2) Preciso lhe dizer que pela graça de Deus tenho superado isso também, pois a cada dia Deus me tem dado um profundo amor pela vida e uma incrível disposição de passar pelos sofrimentos lutando pela vida.

3) Preciso também lhe dizer que se você está às voltas com a amargura e sofrimento por um ato cometido contra a natureza divina e que vai de encontro à sua vocação, acredite: Há esperanças para você como houve para Davi. Deus adora trabalhar com pássaros de asa quebrada.

4) Deus deseja retirar você do “exílio cinzento” e lhe dar novamente a alegria representada pelas cores da vida. Eugene Peterson em sua paráfrase de Bíblia usada por mim nestas palestras traduz assim o Salmo 51.12: “Traz-me de volta do exílio cinzento, sopra um vento novo em minhas velas.” Clame a Deus e ele fará isso em e por você.

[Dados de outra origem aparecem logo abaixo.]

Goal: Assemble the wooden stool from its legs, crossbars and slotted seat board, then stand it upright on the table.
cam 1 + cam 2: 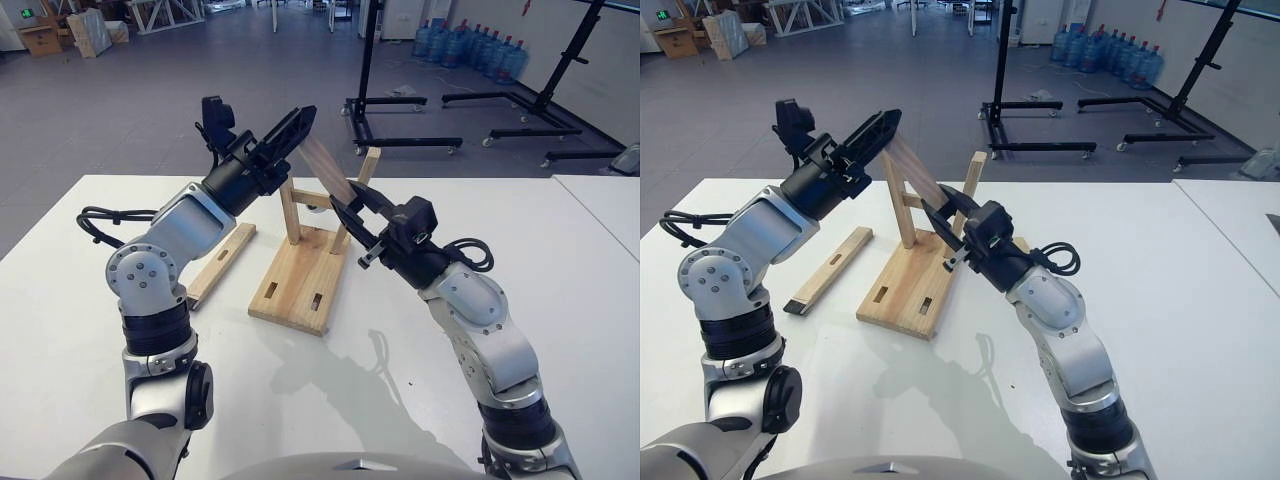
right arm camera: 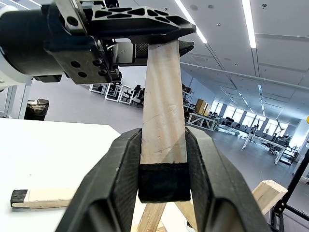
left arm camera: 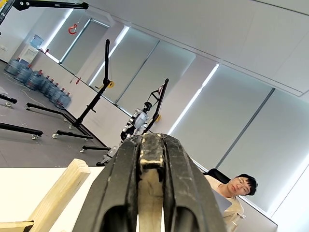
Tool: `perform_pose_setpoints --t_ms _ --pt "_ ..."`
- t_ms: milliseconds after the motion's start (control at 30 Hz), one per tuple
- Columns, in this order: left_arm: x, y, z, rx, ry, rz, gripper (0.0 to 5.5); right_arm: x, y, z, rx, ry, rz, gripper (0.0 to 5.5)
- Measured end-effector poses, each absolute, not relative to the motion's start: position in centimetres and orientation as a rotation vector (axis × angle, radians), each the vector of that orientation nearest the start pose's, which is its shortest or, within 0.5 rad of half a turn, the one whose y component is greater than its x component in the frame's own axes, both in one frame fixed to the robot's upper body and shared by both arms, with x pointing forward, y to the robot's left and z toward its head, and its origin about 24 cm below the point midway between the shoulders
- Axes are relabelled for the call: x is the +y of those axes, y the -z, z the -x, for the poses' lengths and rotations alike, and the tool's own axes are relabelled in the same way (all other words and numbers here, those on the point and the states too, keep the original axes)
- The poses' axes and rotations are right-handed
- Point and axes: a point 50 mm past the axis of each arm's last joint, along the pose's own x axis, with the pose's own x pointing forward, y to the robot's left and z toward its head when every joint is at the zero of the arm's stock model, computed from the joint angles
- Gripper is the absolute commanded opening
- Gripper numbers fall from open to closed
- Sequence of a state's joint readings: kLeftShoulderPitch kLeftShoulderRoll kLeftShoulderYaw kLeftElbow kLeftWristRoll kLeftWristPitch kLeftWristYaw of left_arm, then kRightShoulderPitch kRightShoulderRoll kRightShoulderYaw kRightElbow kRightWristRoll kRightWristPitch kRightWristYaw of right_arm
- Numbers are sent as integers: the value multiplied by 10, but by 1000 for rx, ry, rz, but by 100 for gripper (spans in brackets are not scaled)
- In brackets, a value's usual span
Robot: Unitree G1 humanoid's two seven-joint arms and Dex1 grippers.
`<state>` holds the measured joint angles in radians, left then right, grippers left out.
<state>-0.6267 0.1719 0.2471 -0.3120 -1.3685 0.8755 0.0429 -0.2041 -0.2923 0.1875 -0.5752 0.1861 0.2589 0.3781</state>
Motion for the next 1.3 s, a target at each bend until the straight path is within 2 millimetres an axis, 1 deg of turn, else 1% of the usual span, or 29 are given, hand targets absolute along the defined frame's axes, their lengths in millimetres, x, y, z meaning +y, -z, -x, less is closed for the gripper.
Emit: perform_pose_setpoints --t_ms 67,100,233,333,367,467,533,567,600,633,667,733,833,900,933,1000,1133,1233,1300 --pt "112 -243 -280 -73 908 782 40 -99 -181 -235 -433 -719 199 129" --pt "112 -243 -280 -73 907 783 40 -99 -181 -235 -433 -719 200 167" --pt "113 -245 -280 -98 892 788 40 -101 -178 -235 -412 -714 190 217" --pt "123 -246 -285 -124 807 707 40 -102 -177 -236 -399 -702 158 217" --pt "130 -247 -288 -143 768 673 40 -103 -176 -237 -397 -695 154 217" --pt "170 -257 -297 -227 613 562 40 -109 -175 -238 -391 -653 147 217" --pt "202 -255 -306 -248 465 373 40 -115 -173 -239 -381 -617 145 217" --pt "218 -244 -312 -214 384 250 40 -118 -172 -239 -375 -599 143 217" --pt "230 -225 -318 -155 330 165 40 -120 -170 -239 -367 -585 141 217" --pt "238 -199 -322 -84 294 113 40 -121 -169 -238 -361 -579 143 217" --pt "244 -174 -324 -25 268 84 40 -121 -168 -238 -358 -578 144 217" --pt "246 -141 -329 2 243 76 40 -121 -167 -238 -353 -577 144 217" --pt "240 -119 -335 0 272 126 40 -122 -165 -238 -345 -576 144 217" --pt "243 -100 -339 35 262 128 40 -123 -165 -239 -341 -572 146 217" --pt "245 -94 -340 49 252 129 40 -124 -164 -239 -339 -567 147 217" --pt "250 -88 -343 57 245 108 40 -125 -163 -238 -332 -566 146 217" --pt "255 -85 -344 42 247 88 40 -125 -163 -238 -332 -566 145 217" --pt "251 -83 -343 32 257 42 40 -125 -163 -238 -332 -566 142 217" --pt "246 -79 -334 17 277 10 40 -124 -163 -238 -332 -566 141 217"
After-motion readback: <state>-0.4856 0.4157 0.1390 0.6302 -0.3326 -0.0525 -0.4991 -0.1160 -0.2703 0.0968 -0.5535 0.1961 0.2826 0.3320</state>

5) Lembre-se da belíssima poesia do hino que diz:

Envolvido em densas trevas
Almejava a luz do céu,
Bem sentindo meus pecados,
minha condição de réu.

Ó meu Mestre poderoso,
Forte e terno Salvador,
Rompe os laços que arruínam
Minha vida, ó meu Senhor!

Um comentário:

  1. Estava nesse dia, ouvi essa mensagem e pensei: Só Deus mesmo para dar força e sabedoria. Pr Baeta era um homem de Deus.